Он думал о странностях человеческой судьбы, которая не знает ни логики, ни милосердия. Если дает счастье, то скоротечное или недостижимое. Которое не отличить от боли. Еще древние греки заметили ее переменчивый характер. Обманчивый и лживый. Помашет счастьем, как перышком, пощекочет по усам и оставит на душе тоску. Пустоту и безнадежность. Поздно было жалеть, что сунулся и увидел Адель. Лучше бы она осталась безликой женой сановника высокого ранга. Лучше бы ее моментальный портрет не засел так глубоко в голову. Привычка доводить все до конца и проверять самому поставила подножку. Теперь жалеть поздно. Ванзаров не пропускал хорошенькие глазки, которые были к нему благосклонны. Раз или два он влюблялся слишком опасно. Но в этот раз удар оказался слишком сильным даже для его крепкой натуры. Хуже всего обреченность любых надежд. Проще достать до шпиля Петропавловской крепости, чем рискнуть мечтать об Адели. Мечтать бесполезно и вредно. Вычеркнуть и забыть. Как никогда и не было. Ванзаров боролся с собой изо всех сил, но пока проигрывал.
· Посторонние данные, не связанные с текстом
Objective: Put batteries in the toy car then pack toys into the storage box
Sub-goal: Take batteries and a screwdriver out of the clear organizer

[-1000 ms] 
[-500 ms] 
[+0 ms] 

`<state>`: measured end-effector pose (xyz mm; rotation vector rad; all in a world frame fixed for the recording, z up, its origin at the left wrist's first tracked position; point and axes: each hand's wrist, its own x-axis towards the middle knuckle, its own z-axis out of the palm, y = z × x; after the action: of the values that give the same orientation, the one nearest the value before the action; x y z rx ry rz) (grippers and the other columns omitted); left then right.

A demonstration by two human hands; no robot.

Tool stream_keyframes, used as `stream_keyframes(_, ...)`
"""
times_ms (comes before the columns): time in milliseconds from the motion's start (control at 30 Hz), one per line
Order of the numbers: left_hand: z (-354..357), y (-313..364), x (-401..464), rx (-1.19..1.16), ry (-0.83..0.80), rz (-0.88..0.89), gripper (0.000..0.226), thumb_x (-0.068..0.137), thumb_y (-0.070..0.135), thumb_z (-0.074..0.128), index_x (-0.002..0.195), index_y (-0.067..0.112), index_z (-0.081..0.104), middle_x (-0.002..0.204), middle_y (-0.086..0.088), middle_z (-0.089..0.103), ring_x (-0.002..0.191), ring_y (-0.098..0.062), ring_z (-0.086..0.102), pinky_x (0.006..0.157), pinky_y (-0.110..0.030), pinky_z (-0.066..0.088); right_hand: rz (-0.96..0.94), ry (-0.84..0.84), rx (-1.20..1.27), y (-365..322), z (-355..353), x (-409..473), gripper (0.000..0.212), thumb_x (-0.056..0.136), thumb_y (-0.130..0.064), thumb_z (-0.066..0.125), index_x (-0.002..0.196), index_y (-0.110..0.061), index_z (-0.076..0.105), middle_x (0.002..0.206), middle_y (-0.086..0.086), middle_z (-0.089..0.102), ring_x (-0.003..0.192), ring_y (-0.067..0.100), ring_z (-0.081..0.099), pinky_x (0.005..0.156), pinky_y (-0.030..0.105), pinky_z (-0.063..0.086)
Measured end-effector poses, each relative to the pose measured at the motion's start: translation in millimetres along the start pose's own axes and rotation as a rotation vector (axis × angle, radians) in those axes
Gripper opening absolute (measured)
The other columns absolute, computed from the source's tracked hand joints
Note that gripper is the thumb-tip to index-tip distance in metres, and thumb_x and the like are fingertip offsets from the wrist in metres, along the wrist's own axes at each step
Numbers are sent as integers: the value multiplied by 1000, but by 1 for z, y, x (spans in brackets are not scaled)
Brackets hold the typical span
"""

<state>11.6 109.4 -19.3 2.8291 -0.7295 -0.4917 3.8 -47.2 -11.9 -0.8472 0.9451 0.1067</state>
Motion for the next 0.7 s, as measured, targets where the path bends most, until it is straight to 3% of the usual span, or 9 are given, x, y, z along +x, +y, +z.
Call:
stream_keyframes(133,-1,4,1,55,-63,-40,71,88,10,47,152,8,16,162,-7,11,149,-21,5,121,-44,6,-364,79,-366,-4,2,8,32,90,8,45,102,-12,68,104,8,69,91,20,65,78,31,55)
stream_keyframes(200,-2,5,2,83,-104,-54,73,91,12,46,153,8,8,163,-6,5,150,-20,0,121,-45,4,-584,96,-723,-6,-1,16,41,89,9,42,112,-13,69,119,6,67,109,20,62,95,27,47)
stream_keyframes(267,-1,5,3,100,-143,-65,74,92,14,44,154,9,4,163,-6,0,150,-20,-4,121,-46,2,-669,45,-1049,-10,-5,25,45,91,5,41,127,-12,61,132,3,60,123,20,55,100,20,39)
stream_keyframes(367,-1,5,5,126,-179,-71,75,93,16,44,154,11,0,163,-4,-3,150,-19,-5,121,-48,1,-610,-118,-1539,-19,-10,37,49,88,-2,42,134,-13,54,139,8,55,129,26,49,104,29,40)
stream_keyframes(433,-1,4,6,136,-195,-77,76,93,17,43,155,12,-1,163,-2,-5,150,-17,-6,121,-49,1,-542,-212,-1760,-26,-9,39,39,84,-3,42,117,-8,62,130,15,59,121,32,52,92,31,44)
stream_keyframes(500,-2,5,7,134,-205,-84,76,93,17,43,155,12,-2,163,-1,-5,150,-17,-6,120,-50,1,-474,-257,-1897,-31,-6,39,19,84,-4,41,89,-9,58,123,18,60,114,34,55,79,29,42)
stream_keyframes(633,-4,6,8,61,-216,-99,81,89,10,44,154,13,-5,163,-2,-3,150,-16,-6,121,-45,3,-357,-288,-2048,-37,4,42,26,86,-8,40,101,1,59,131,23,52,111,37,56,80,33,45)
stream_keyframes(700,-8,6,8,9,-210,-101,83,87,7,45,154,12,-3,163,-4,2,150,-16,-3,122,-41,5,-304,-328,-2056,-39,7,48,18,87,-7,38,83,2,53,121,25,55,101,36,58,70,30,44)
А еще он не мог не заметить, как изменилось к нему отношение Бурцова. Исчезли командные нотки и повелительность тона. Судебный следователь стал проще, как будто разглядел в Ванзарове равного. Не по чину, разумеется, а по неписаным, но понятным им обоим правилам, по которым младший вдруг взлетает и садится рядышком на шесток старшего. И тому хочешь не хочешь, а приходится потесниться перед счастливчиком. Иногда такое случается в сложном мире чиновничьего птичника. Только Ванзаров в эти игры никогда не играл.
– Ох и хитрая, доложу тебе, Родион, эта мадемуазель Волант… Нюхом чую: что-то скрывает… Глаз у нее черный, цыганский… Улыбка коварная, недобрая… Настоящая ведьма… Не могу понять, где же я видел ее раньше…
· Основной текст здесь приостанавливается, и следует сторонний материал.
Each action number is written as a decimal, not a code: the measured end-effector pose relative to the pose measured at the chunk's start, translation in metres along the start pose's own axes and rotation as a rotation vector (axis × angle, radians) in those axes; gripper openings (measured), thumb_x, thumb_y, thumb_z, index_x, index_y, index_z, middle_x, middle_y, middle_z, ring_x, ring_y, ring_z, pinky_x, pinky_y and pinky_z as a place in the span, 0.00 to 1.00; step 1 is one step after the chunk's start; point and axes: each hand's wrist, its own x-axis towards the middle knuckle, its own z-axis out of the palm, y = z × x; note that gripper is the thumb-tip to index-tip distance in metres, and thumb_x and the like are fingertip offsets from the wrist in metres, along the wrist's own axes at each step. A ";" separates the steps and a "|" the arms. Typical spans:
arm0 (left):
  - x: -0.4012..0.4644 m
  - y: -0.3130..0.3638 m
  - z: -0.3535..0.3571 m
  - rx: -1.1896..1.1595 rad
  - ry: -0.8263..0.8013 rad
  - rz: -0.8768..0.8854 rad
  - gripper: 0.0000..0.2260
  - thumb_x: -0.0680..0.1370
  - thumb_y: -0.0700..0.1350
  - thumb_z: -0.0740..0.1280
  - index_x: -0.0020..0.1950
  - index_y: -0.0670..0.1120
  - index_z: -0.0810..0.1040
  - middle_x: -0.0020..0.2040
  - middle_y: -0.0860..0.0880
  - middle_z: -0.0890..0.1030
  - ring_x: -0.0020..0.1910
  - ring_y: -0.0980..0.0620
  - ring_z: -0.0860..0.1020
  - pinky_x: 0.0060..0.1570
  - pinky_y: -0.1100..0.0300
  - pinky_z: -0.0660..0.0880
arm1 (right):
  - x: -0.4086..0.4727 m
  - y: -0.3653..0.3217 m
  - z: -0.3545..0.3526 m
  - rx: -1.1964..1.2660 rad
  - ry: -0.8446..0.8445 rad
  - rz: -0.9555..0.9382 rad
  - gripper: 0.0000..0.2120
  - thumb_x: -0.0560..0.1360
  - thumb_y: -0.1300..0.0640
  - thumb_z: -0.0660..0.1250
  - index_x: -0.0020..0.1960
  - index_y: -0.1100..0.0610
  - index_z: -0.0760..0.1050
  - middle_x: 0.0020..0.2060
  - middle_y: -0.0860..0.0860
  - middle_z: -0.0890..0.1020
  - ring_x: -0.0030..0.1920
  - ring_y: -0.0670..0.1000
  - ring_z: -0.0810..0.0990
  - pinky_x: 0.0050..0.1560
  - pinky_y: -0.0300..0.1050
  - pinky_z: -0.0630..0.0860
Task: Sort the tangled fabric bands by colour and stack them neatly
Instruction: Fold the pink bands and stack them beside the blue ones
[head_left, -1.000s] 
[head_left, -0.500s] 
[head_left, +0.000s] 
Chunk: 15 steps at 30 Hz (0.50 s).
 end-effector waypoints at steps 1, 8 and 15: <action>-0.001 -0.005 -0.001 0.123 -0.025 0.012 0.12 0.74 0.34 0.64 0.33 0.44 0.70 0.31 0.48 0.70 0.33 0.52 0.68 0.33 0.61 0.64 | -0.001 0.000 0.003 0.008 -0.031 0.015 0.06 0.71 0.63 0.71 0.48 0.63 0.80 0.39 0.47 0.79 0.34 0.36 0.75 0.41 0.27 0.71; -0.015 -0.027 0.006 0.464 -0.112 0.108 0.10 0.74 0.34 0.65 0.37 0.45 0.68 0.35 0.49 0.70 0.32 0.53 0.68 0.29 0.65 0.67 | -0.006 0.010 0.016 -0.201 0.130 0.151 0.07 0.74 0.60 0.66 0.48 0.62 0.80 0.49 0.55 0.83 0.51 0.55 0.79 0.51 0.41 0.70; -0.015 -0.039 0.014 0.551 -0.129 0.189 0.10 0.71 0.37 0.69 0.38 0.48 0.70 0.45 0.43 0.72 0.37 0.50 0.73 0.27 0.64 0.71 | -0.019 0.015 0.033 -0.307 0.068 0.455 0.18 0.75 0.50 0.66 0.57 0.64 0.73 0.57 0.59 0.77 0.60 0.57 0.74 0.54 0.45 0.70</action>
Пора было возвращаться из облаков в кабинет пристава.
– Прекрасно потрудились, Петр Людвигович, – сказал Ванзаров.
Вильчевскому хотелось не похвал, а поскорее отловить Иртемьева и засадить за тройное убийство.
– Без толку труды пропали, – сказал он, опершись щекой о кулак под грузом тягостных раздумий. – Где его только носит? Может, участки поднять… Дело-то вон какое выходит…
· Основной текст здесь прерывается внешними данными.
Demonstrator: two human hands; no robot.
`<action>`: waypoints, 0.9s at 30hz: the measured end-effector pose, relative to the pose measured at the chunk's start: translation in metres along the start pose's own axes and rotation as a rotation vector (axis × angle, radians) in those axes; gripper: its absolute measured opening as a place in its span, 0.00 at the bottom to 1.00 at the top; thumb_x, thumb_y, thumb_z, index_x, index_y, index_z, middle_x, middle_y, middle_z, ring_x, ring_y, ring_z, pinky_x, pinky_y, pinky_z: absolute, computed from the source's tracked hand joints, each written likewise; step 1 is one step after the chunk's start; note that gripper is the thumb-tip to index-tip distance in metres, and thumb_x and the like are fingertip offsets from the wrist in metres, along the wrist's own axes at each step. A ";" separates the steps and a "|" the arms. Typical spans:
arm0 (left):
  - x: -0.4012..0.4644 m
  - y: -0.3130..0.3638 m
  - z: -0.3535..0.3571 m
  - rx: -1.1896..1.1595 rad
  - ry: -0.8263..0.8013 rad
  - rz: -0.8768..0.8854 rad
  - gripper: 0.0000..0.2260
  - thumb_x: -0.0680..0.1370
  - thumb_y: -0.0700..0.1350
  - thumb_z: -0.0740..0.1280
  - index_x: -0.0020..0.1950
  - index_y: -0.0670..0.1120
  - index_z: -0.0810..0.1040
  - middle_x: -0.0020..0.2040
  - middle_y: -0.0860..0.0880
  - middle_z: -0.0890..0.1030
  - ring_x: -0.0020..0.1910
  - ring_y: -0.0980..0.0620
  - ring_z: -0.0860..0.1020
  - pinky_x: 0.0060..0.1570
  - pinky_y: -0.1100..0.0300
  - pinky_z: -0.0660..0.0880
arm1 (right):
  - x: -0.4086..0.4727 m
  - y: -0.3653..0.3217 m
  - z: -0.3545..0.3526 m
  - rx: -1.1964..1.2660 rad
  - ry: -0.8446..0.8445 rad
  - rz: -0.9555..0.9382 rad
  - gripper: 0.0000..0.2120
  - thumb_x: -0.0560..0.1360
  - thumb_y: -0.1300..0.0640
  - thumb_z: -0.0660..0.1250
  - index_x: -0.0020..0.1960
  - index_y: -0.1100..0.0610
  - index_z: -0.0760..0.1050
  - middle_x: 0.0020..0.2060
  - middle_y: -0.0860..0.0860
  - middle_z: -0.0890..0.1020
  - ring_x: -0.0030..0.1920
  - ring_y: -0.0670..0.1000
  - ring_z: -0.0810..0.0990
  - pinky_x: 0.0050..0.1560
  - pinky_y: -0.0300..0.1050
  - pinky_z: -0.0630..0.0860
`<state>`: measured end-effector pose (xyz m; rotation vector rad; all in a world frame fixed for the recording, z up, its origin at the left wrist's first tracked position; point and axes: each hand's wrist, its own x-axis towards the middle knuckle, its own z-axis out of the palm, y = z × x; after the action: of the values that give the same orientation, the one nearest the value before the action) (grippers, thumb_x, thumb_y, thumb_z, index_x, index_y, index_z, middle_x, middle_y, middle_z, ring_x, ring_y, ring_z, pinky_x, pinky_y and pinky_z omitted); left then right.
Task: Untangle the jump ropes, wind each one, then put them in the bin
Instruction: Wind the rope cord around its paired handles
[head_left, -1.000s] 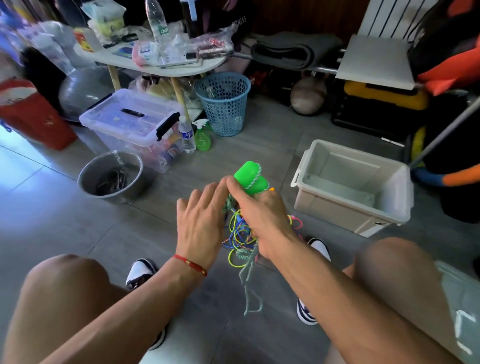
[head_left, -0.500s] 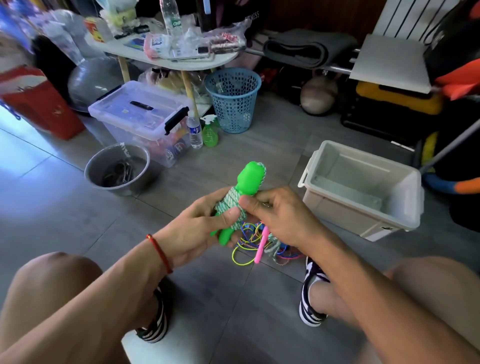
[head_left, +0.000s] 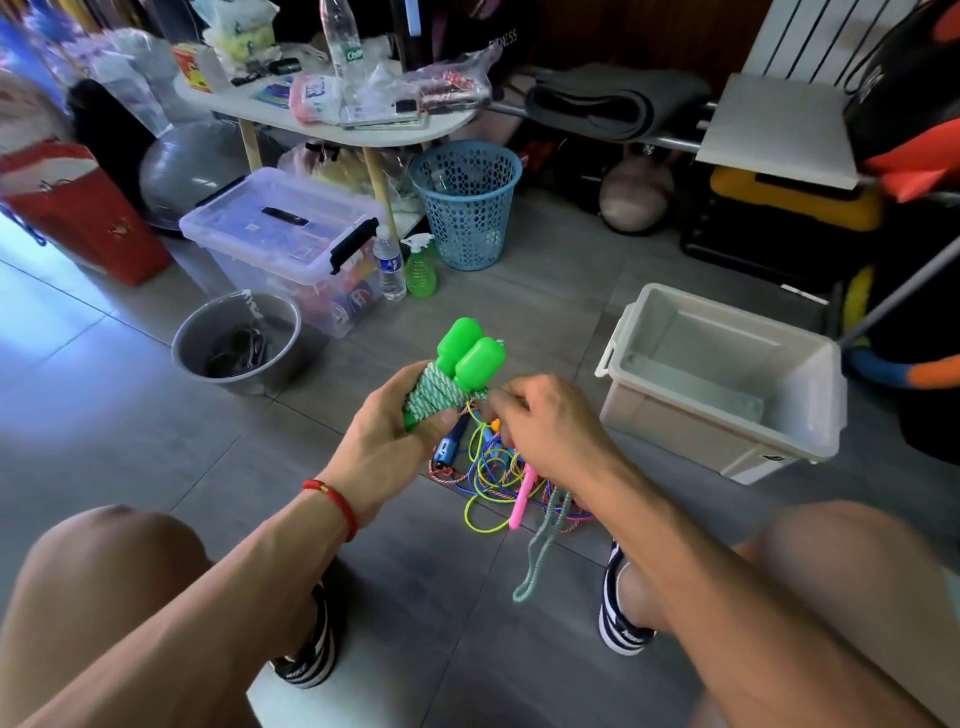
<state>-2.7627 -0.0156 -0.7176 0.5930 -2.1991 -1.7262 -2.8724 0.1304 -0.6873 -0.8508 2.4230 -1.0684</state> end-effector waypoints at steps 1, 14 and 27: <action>-0.001 -0.001 0.002 0.023 0.014 -0.020 0.16 0.78 0.36 0.70 0.64 0.49 0.77 0.35 0.60 0.78 0.32 0.59 0.72 0.36 0.64 0.71 | -0.003 0.000 0.003 0.004 0.014 0.000 0.15 0.79 0.55 0.63 0.36 0.56 0.81 0.31 0.53 0.83 0.36 0.56 0.79 0.37 0.48 0.72; -0.014 0.002 0.033 0.630 0.360 0.312 0.23 0.76 0.49 0.63 0.71 0.48 0.73 0.55 0.48 0.81 0.50 0.41 0.79 0.46 0.49 0.76 | -0.006 -0.029 0.017 0.391 0.157 0.252 0.32 0.72 0.36 0.73 0.21 0.57 0.68 0.15 0.45 0.65 0.18 0.45 0.63 0.22 0.39 0.58; -0.009 0.019 -0.001 -0.438 -0.290 -0.164 0.23 0.81 0.53 0.64 0.71 0.40 0.73 0.53 0.44 0.83 0.46 0.47 0.81 0.52 0.52 0.77 | -0.004 -0.010 -0.001 0.399 -0.149 -0.107 0.29 0.80 0.47 0.68 0.22 0.54 0.70 0.18 0.43 0.68 0.21 0.44 0.64 0.28 0.40 0.61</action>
<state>-2.7567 -0.0087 -0.6984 0.4436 -1.8808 -2.4188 -2.8659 0.1287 -0.6791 -0.8901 1.9662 -1.4106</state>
– Облава – не лучший выход, – ответил Ванзаров, окончательно прогнав ненужные мысли.
– Конечно, горничные и кухарка невелики птицы, чтобы ради них столицу поднимать, но ведь и их нельзя жизни лишать…
– Проверьте все гостиницы, вернее будет.
Вильчевский не стал говорить, что его помощник Можейко уже телефонирует и требует от портье проверить книги регистрации гостей. Хотя понимал, что Иртемьеву обойдется в лишнюю десятку записаться под вымышленным именем.
– А если и здесь не выгорит?
– Обойти меблированные комнаты по участку и двум соседним… Полагаю, дальше он не станет прятаться.
– Почему?
– Иртемьеву нужно, чтобы квартира была в пешей досягаемости, без извозчика…
– Недалекого ума, видать…
– Ему надо вернуться в квартиру… Кстати, плотник ваш про замок забыл. Пришлось скобой дверь прибить.
Пристав лично готов был прибить плотника.
– Ничего этому народу поручить нельзя! – в сердцах вырвалось у него. Хотя давно знал, что ни страх, ни доброе слово не помогают, а остается только смириться. – Ну что ты будешь делать… Прикажу Акиму. Он дворник, но рукастый. Справится.
– Присылайте Акима часа через три, буду у квартиры…
– Тут уж не сомневайся… Лучше скажи, Родион, по правде, как думаешь, без хитростей твоих: где Иртемьева искать будем?
– Для начала будем думать…
Этому полезному для каждого полицейского занятию помешали. В кабинет заглянул господин чрезвычайно мрачного вида, весь в черном. Пристав изобразил сурово-официальное лицо. Не хватало, чтобы кабинет его стал проходным двором.